WORK TASK:
The reply should consist of the entire listing, word for word.

TASK INPUT:
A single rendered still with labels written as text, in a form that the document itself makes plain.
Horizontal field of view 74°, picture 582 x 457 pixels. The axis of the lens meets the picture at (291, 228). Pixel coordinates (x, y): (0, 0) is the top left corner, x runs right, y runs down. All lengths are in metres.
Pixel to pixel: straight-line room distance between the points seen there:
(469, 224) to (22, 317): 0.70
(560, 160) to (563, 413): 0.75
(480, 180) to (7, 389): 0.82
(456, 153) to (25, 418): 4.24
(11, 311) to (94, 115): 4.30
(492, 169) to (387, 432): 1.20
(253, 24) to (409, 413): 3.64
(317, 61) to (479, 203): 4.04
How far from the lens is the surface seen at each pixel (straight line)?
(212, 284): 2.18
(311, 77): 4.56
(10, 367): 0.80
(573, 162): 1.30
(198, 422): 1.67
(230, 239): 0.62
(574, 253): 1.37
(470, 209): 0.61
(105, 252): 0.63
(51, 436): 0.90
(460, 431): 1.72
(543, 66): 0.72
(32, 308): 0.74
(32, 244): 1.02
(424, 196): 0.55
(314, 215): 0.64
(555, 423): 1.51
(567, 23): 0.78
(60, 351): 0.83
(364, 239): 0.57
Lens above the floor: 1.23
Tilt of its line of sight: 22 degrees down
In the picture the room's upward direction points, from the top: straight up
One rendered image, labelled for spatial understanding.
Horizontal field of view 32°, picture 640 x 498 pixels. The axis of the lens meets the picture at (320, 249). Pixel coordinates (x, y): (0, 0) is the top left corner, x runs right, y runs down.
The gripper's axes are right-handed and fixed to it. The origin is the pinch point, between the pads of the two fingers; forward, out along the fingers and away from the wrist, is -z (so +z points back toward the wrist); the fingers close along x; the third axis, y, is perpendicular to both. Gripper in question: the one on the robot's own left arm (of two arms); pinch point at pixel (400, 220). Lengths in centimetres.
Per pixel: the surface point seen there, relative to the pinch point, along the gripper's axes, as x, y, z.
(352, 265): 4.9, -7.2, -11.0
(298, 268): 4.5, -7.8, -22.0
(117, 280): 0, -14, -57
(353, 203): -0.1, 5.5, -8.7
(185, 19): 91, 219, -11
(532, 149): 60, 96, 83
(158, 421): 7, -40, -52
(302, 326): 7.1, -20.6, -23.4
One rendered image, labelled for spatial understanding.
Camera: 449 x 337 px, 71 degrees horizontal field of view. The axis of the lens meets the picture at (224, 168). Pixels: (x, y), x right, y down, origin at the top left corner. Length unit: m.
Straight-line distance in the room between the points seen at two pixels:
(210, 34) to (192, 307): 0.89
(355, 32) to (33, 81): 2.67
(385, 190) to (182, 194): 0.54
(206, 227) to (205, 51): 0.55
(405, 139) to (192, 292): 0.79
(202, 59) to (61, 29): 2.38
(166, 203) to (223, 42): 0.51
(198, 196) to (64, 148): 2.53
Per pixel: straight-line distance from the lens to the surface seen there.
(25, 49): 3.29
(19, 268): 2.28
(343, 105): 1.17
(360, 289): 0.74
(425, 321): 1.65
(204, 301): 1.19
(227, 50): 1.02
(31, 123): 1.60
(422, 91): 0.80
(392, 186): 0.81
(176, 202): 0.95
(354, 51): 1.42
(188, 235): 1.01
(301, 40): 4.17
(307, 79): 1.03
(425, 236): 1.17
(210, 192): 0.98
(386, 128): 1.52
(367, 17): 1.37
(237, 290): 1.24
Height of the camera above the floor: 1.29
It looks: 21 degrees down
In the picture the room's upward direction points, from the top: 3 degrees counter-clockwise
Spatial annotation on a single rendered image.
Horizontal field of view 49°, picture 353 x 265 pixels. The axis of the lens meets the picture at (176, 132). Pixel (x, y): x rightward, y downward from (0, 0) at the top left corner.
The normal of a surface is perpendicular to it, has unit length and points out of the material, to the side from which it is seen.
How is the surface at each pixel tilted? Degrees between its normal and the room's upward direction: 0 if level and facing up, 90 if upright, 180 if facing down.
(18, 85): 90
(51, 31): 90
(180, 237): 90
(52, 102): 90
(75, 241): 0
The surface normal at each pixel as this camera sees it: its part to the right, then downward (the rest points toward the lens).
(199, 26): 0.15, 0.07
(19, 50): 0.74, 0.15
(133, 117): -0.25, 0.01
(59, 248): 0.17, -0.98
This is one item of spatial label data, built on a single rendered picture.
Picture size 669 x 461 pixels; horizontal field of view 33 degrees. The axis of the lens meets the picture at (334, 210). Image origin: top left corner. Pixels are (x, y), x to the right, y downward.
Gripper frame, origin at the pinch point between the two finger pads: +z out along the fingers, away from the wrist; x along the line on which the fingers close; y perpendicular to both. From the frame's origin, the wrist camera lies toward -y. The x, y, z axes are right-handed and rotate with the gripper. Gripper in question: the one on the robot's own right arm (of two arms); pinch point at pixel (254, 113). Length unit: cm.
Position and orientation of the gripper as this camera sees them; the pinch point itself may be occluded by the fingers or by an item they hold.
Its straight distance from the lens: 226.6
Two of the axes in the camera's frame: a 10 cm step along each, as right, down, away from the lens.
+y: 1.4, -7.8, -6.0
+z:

ANSWER TO THIS PROBLEM:
A single rendered still with labels written as text, in a form that the document itself makes plain.
Horizontal field of view 74°, picture 582 x 457 pixels. The axis of the lens meets the picture at (291, 228). Pixel coordinates (x, y): (0, 0) is the top left corner, x runs right, y runs down. All lengths are in metres.
Pixel to pixel: straight-line room distance between the points seen there:
(469, 224) to (22, 317): 0.70
(560, 160) to (563, 413): 0.75
(480, 180) to (7, 389): 0.82
(456, 153) to (25, 418): 4.24
(11, 311) to (94, 115): 4.30
(492, 169) to (387, 432): 1.20
(253, 24) to (409, 413): 3.64
(317, 61) to (479, 203): 4.04
How far from the lens is the surface seen at each pixel (straight line)?
(212, 284): 2.18
(311, 77): 4.56
(10, 367): 0.80
(573, 162): 1.30
(198, 422): 1.67
(230, 239): 0.62
(574, 253): 1.37
(470, 209): 0.61
(105, 252): 0.63
(51, 436): 0.90
(460, 431): 1.72
(543, 66): 0.72
(32, 308): 0.74
(32, 244): 1.02
(424, 196): 0.55
(314, 215): 0.64
(555, 423): 1.51
(567, 23): 0.78
(60, 351): 0.83
(364, 239): 0.57
Lens above the floor: 1.23
Tilt of its line of sight: 22 degrees down
In the picture the room's upward direction points, from the top: straight up
One rendered image, labelled for spatial understanding.
Horizontal field of view 32°, picture 640 x 498 pixels. The axis of the lens meets the picture at (320, 249). Pixel coordinates (x, y): (0, 0) is the top left corner, x runs right, y runs down.
The gripper's axes are right-handed and fixed to it. The origin is the pinch point, between the pads of the two fingers; forward, out along the fingers and away from the wrist, is -z (so +z points back toward the wrist); the fingers close along x; the third axis, y, is perpendicular to both. Gripper in question: the one on the robot's own left arm (of two arms); pinch point at pixel (400, 220). Lengths in centimetres.
Per pixel: the surface point seen there, relative to the pinch point, along the gripper's axes, as x, y, z.
(352, 265): 4.9, -7.2, -11.0
(298, 268): 4.5, -7.8, -22.0
(117, 280): 0, -14, -57
(353, 203): -0.1, 5.5, -8.7
(185, 19): 91, 219, -11
(532, 149): 60, 96, 83
(158, 421): 7, -40, -52
(302, 326): 7.1, -20.6, -23.4
One rendered image, labelled for spatial understanding.
Camera: 449 x 337 px, 71 degrees horizontal field of view. The axis of the lens meets the picture at (224, 168). Pixels: (x, y), x right, y down, origin at the top left corner. Length unit: m.
Straight-line distance in the room between the points seen at two pixels:
(210, 34) to (192, 307): 0.89
(355, 32) to (33, 81): 2.67
(385, 190) to (182, 194): 0.54
(206, 227) to (205, 51): 0.55
(405, 139) to (192, 292): 0.79
(202, 59) to (61, 29): 2.38
(166, 203) to (223, 42): 0.51
(198, 196) to (64, 148): 2.53
Per pixel: straight-line distance from the lens to the surface seen there.
(25, 49): 3.29
(19, 268): 2.28
(343, 105): 1.17
(360, 289): 0.74
(425, 321): 1.65
(204, 301): 1.19
(227, 50): 1.02
(31, 123): 1.60
(422, 91): 0.80
(392, 186): 0.81
(176, 202): 0.95
(354, 51): 1.42
(188, 235): 1.01
(301, 40): 4.17
(307, 79): 1.03
(425, 236): 1.17
(210, 192): 0.98
(386, 128): 1.52
(367, 17): 1.37
(237, 290): 1.24
Height of the camera above the floor: 1.29
It looks: 21 degrees down
In the picture the room's upward direction points, from the top: 3 degrees counter-clockwise
Spatial annotation on a single rendered image.
Horizontal field of view 49°, picture 353 x 265 pixels. The axis of the lens meets the picture at (176, 132). Pixel (x, y): x rightward, y downward from (0, 0) at the top left corner.
The normal of a surface is perpendicular to it, has unit length and points out of the material, to the side from which it is seen.
How is the surface at each pixel tilted? Degrees between its normal and the room's upward direction: 0 if level and facing up, 90 if upright, 180 if facing down.
(18, 85): 90
(51, 31): 90
(180, 237): 90
(52, 102): 90
(75, 241): 0
The surface normal at each pixel as this camera sees it: its part to the right, then downward (the rest points toward the lens).
(199, 26): 0.15, 0.07
(19, 50): 0.74, 0.15
(133, 117): -0.25, 0.01
(59, 248): 0.17, -0.98
This is one item of spatial label data, built on a single rendered picture.
Picture size 669 x 461 pixels; horizontal field of view 33 degrees. The axis of the lens meets the picture at (334, 210). Image origin: top left corner. Pixels are (x, y), x to the right, y downward.
Gripper frame, origin at the pinch point between the two finger pads: +z out along the fingers, away from the wrist; x along the line on which the fingers close; y perpendicular to both. From the frame's origin, the wrist camera lies toward -y. The x, y, z axes are right-handed and rotate with the gripper. Gripper in question: the one on the robot's own right arm (of two arms); pinch point at pixel (254, 113). Length unit: cm.
Position and orientation of the gripper as this camera sees them; the pinch point itself may be occluded by the fingers or by an item they hold.
Its straight distance from the lens: 226.6
Two of the axes in the camera's frame: a 10 cm step along each, as right, down, away from the lens.
+y: 1.4, -7.8, -6.0
+z:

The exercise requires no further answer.